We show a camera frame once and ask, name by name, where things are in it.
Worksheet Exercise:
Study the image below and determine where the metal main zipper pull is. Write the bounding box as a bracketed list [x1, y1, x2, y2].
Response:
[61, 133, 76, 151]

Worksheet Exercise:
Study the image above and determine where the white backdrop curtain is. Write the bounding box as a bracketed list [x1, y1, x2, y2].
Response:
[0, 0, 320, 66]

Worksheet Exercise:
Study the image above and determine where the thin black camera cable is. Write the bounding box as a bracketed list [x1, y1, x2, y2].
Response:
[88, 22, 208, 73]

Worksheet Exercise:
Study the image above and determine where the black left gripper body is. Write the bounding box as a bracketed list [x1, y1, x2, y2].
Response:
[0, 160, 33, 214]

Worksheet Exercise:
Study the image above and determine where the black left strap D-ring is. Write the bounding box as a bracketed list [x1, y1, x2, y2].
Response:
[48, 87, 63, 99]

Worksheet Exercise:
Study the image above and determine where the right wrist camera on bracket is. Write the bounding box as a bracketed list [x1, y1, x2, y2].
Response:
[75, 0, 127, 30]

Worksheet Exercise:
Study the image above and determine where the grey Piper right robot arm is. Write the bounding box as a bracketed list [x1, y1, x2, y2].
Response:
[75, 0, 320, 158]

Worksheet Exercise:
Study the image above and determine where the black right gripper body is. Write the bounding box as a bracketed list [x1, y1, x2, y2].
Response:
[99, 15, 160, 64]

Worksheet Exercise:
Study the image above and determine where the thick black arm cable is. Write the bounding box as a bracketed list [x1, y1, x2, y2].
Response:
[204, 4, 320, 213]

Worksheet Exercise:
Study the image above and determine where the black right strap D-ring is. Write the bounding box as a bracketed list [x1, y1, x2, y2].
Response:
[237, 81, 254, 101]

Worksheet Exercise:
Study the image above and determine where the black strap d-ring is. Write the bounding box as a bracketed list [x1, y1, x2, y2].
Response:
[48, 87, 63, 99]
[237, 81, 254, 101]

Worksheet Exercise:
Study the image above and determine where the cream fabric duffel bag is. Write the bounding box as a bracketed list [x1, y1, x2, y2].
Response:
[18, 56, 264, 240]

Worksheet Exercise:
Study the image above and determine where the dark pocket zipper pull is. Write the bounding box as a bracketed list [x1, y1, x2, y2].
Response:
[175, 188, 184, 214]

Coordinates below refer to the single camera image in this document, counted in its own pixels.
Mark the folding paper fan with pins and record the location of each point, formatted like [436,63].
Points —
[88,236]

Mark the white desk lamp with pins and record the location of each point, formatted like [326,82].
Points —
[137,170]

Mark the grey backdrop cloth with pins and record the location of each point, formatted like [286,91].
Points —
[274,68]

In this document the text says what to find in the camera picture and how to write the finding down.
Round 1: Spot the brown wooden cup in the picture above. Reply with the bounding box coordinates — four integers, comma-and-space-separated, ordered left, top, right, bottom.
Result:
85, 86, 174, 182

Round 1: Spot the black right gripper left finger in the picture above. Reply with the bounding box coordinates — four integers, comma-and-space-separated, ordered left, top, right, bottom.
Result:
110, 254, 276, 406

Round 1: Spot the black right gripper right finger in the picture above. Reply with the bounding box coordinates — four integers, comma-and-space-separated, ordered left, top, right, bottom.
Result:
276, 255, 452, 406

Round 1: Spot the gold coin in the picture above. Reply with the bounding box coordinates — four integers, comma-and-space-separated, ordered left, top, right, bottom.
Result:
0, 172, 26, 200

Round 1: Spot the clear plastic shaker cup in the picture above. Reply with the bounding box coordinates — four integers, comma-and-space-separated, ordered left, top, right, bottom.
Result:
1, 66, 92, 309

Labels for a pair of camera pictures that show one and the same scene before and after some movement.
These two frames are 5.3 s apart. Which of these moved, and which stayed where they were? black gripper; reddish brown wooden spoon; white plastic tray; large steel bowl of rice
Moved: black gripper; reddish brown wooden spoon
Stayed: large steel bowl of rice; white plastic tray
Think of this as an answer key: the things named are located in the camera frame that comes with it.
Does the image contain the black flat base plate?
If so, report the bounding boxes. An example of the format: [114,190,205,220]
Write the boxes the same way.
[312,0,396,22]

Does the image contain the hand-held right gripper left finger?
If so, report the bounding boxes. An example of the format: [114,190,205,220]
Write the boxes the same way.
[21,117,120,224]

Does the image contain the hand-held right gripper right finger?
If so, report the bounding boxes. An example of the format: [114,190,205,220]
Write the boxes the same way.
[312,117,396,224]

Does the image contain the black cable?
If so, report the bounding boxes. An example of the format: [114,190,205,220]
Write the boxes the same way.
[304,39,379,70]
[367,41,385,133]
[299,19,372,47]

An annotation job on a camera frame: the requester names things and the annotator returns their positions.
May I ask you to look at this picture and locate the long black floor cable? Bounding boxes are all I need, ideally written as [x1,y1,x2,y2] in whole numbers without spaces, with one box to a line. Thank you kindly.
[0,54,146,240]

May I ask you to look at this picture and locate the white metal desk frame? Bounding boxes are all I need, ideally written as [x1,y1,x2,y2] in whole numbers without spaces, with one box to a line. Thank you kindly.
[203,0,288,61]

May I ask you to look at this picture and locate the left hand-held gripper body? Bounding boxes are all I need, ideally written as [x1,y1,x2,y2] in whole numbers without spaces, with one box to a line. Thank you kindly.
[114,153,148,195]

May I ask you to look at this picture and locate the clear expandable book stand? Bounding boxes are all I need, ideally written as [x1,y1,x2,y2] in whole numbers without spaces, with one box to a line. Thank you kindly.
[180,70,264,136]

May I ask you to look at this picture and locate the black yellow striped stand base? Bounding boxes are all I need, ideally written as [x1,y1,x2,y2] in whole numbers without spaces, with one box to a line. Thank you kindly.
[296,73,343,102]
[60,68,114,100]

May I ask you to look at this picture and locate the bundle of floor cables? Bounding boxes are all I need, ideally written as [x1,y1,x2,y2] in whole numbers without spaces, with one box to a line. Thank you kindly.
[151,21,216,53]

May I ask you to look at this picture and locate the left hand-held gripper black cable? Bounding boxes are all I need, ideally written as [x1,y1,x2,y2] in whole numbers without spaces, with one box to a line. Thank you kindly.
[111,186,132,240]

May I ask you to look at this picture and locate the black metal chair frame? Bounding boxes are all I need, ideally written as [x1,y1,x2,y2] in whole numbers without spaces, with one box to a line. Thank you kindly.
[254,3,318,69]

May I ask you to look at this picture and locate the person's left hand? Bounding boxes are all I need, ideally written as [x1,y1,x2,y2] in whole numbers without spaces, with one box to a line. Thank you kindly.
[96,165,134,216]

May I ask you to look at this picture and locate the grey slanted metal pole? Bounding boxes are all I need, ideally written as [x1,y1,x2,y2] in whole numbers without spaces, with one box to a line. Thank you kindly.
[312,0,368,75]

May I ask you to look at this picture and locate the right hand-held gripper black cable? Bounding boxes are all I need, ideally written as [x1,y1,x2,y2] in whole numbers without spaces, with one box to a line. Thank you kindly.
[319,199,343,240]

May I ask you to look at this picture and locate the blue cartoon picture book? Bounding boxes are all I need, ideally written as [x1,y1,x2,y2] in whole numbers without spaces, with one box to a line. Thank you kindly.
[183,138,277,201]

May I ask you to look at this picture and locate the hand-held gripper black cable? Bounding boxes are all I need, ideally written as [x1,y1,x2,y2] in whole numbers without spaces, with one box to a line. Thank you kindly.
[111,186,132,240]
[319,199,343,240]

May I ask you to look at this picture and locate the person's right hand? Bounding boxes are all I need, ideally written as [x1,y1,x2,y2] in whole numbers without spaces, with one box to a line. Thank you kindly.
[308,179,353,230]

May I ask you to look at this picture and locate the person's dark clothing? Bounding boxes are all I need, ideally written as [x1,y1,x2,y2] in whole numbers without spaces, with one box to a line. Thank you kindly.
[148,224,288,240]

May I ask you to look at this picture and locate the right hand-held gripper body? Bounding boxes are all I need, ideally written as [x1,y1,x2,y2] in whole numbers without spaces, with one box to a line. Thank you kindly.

———

Scan the material above for the word "Mark", and copy each line where it appears.

Mark the folding paper fan with pins and record the location of each point, formatted like [436,63].
Mark the white desk lamp with pins and record the location of each point, formatted like [326,82].
Mark the grey backdrop cloth with pins and record the location of each point, formatted like [286,91].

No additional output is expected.